═════ DATASET EXCERPT ═════

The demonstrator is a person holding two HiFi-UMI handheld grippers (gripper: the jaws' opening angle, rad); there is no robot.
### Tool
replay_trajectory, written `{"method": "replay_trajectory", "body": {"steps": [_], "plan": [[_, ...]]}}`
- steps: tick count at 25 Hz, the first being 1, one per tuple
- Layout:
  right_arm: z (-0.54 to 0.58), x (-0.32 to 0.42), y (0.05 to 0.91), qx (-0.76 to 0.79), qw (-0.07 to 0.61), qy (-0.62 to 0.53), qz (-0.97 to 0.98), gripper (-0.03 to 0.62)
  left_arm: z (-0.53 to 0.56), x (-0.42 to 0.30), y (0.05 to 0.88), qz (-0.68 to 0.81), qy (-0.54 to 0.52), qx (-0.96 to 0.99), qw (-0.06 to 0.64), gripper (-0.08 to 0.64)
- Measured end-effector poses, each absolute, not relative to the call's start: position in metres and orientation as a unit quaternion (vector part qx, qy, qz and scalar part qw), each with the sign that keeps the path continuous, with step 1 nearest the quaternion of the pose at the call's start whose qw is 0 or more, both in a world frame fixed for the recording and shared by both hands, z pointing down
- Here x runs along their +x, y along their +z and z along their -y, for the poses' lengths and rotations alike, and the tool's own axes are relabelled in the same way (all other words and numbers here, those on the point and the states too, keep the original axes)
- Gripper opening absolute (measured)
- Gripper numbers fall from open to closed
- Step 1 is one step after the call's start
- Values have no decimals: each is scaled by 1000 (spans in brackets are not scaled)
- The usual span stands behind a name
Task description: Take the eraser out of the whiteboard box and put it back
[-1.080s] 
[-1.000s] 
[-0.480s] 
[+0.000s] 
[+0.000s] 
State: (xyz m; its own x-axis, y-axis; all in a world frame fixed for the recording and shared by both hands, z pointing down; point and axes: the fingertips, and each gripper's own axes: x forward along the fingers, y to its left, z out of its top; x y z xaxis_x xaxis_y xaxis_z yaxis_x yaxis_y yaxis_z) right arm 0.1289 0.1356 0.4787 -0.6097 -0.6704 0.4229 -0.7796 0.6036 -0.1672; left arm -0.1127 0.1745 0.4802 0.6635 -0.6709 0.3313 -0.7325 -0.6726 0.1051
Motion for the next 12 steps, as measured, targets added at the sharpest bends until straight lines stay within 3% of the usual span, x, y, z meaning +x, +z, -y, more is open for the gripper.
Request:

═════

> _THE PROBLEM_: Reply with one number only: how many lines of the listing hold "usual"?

> _REPLY TO THE EXERCISE_: 2